Меня за белы рученьки привели в Университет и с подобающей учтивостью предложили ознакомить с его устройством и провести что-то вроде экскурсии. Я, внутренне поежившись, вежливо отказался, ссылаясь на то, что предпочту прогуляться по такому прекрасному зданию в одиночестве и без разговоров, прошу меня понять и простить. Меня поняли, простили и оставили одного — в том самом месте, где я, казалось бы, еще совсем недавно, провел тридцать незабываемых лет своей не такой уж и долгой жизни.
Я ходил, не особо обращая внимания на то, куда, собственно, направляюсь, и вспоминал. Вспоминал много и самозабвенно, мечтал, восторгался и впадал в грустные и в то же самое время сладкие размышления — и все это успевал делать чуть ли не одновременно. Ведь так бывает всегда, абсолютно всегда, когда через несколько лет возвращаешься в то место, с которым у тебя связано множество воспоминаний — к тому времени уже счастливых, потому что все плохое имеет прекрасную привычку забываться.
До того момента, как здесь появлюсь я, восьмидесятилетний, восторженный и неопытный, пройдет еще около полутора тысяч лет. Однако я не чувствовал никакой принципиальной разницы: все было настолько родным и до боли знакомым. Высший Королевский Университет не менялся, и спасибо древней, так никем не разгаданной и даже не вычисленной магии, которая здесь явно есть и всегда будет. А как же иначе?
В какой-то момент я увидел прозрачную дверь, ведущую в один из лекционных залов — просторный и светлый, если мне не изменяет память. И услышал доносящийся из-за нее шум, настолько знакомый мне еще со своей студенческой жизни. Несомненно, в зале сидели ученики и ждали запаздывающего преподавателя, не решаясь или по какой-то причине не желая просто-напросто уйти. Они разговаривали, шутили, смеялись. И еще они с нетерпением чего-то ждали.
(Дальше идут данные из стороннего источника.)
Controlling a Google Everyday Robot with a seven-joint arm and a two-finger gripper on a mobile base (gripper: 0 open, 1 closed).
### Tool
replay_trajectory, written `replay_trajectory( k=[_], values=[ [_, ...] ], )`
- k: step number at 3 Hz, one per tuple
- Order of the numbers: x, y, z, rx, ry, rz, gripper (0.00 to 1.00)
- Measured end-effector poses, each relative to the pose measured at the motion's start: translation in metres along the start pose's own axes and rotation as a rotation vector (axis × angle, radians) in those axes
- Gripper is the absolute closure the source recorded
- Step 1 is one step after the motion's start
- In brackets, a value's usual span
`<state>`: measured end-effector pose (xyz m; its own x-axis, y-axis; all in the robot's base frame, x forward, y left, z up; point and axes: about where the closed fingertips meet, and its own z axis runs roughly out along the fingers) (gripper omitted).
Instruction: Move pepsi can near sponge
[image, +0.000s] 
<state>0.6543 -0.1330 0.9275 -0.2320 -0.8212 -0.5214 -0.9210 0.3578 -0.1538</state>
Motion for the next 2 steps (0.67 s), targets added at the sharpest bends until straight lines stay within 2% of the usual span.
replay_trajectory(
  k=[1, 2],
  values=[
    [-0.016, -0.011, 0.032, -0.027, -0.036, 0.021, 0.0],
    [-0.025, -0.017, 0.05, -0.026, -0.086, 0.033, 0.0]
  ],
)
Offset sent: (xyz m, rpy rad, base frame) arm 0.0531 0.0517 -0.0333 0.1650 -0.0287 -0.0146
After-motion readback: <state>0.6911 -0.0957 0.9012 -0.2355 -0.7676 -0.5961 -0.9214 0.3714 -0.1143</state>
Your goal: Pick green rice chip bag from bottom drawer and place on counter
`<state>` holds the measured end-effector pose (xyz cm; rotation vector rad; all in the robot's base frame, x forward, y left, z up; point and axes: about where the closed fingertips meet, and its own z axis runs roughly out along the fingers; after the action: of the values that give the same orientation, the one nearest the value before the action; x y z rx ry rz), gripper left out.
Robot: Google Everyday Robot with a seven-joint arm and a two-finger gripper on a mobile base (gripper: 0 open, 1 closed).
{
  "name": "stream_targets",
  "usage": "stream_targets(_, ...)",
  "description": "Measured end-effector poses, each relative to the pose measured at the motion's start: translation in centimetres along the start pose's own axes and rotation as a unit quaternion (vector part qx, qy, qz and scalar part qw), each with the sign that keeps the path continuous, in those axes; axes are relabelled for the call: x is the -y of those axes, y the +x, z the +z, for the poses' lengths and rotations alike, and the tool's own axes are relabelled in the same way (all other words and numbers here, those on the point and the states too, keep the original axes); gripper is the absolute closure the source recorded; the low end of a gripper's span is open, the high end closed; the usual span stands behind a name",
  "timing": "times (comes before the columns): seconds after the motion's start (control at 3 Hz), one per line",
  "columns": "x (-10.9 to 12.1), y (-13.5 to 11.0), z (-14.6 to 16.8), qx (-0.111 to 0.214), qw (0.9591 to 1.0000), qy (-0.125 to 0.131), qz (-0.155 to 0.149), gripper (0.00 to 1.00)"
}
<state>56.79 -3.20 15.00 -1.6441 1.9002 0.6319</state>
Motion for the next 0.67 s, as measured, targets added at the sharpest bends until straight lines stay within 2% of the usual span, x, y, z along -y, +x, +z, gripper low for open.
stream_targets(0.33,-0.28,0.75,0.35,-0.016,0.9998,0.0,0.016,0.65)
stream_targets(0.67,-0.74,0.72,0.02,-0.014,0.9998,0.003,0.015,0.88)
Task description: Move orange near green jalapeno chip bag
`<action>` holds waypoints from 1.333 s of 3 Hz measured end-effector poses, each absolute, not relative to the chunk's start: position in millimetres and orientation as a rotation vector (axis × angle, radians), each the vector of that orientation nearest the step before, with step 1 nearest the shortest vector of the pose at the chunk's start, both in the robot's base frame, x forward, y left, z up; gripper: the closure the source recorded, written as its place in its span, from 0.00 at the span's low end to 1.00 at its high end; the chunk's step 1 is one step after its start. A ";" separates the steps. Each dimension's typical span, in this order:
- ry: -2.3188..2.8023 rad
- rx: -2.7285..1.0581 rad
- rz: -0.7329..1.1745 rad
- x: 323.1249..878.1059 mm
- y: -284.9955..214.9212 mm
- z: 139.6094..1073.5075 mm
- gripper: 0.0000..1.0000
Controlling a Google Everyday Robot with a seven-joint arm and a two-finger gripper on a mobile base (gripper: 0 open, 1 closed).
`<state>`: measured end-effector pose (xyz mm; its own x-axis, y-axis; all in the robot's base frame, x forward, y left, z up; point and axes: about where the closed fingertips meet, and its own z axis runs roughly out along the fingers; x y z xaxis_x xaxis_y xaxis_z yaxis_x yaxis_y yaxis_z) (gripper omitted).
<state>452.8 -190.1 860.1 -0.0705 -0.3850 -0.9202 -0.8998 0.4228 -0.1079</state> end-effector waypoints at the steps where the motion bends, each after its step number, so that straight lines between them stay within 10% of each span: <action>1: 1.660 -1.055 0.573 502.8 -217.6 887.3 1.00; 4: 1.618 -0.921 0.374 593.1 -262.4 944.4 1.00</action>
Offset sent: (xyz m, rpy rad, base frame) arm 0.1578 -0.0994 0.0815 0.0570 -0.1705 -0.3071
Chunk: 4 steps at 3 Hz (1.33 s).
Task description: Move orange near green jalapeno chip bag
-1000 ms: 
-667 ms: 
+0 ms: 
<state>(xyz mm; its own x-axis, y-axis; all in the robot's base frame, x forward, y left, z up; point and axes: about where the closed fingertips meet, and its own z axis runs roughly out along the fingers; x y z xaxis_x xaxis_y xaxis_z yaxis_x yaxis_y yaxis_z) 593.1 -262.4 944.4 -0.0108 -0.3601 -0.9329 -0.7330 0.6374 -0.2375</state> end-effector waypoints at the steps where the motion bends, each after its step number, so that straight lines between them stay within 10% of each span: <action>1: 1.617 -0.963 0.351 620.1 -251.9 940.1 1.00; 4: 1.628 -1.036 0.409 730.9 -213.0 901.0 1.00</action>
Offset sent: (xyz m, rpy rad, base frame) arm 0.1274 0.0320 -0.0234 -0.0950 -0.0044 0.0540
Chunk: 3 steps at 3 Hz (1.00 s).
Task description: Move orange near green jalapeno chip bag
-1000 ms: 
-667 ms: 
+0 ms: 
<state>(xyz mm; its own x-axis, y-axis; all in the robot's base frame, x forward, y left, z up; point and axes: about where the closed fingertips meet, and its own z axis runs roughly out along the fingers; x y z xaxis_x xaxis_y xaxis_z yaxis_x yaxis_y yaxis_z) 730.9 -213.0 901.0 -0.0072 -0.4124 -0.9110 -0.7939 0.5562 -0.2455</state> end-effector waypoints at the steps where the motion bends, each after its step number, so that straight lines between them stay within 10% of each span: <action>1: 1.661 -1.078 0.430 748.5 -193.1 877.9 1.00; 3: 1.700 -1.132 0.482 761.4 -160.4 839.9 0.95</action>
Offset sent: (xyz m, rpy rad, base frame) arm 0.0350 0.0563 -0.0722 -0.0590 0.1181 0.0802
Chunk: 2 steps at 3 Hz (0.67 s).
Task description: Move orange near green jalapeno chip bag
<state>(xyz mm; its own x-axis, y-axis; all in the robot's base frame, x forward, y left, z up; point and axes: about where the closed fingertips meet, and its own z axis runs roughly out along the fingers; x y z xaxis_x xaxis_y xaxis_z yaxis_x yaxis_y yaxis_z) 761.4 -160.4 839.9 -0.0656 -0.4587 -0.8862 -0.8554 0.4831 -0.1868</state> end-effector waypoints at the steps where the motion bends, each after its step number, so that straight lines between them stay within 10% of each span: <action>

Поддавшись бессознательному порыву, я открыл дверь. И этот мой поступок в очередной раз подтвердил всю мудрость бессознательного: потому что, как я понял позже, все последующее обязательно должно было произойти — так или иначе.
— Парень, заходи, — приветливо махнул мне рукой он из ребят, сидевших на первых рядах. — Он еще не пришел.
И я сел — сам не понимая, зачем мне вообще понадобилась притворяться студентом. Захотелось поглядеть, как работают в это время другие профессора? Поддался ностальгии, вызванной прогулкой по местам былых незабываемых приключений? Банально не сообразил на ходу, что лучше всего в данной ситуации сделать, раз уж так непредусмотрительно открыл дверь, и поэтому сел за один из столов, рядом с другими учениками? Все возможно.
Надо бы хоть узнать, на какой предмет меня занесло. Но ладно, пусть это станет для меня сюрпризом.
Через несколько минут зашел преподаватель. Конечно же, это был преподаватель, потому что на студента внезапно появившийся маг не походил никак. Одетый в деловую, но явно дешевую черную атту, не отличающийся внушительным телосложением и совсем немолодой, он мог бы и не произвести на искушенного студента впечатление могущественного колдуна — вот только одежда и рост в нашем нелегком деле точно не показатели, а возраст, наоборот, обыкновенно способствует приобретению могущества. Быть может, профессору на тот момент было около тысячи лет — возраст весьма и весьма солидный даже для преподавателя Университета. В его коротких, некогда темных волосах была явно заметна седина, а плечи несколько сутулились, но никто в тот момент и не обратил внимания на все вышеперечисленное. Всем сразу же запомнились глаза колдуна — уже выцветшие, но настолько живые, блестящие таким заразительным весельем, что настроение всех окружающих поднималось буквально за секунду.
Профессор не представился. Он в долю секунды появился в лекционном зале и сразу же начал рассказывать — и все посторонние студенческие разговоры затихли в один момент.
Он говорил быстро и самозабвенно, одновременно весело, заразительно улыбаясь и стараясь сохранять серьезное лицо. Он нес такой восхитительный бред, что даже я, вроде бы такой взрослый и уже в некотором отношении образованный, впал в оцепенение. Он рассказывал настоящие научные факты и упоминал теоретические предположения, периодически подкрепляя все невообразимо причудливыми, сумасшедшими примерами, которые никогда бы мне и в голову не пришли. Он, объясняя начала теории магии, рисовал на доске высокохудожественные закорючки, которым могли бы позавидовать даже дети пятилетнего возраста, страстные любители изрисовывать листочки бессвязными черточками и полосками. Собственно, что-то подобное и красовалось на доске: линии, призванные изображать магические потоки, лучше смог бы нарисовать даже я, а во мне художественный талант не проявлялся никогда и делать это в ближайшее время явно не собирался.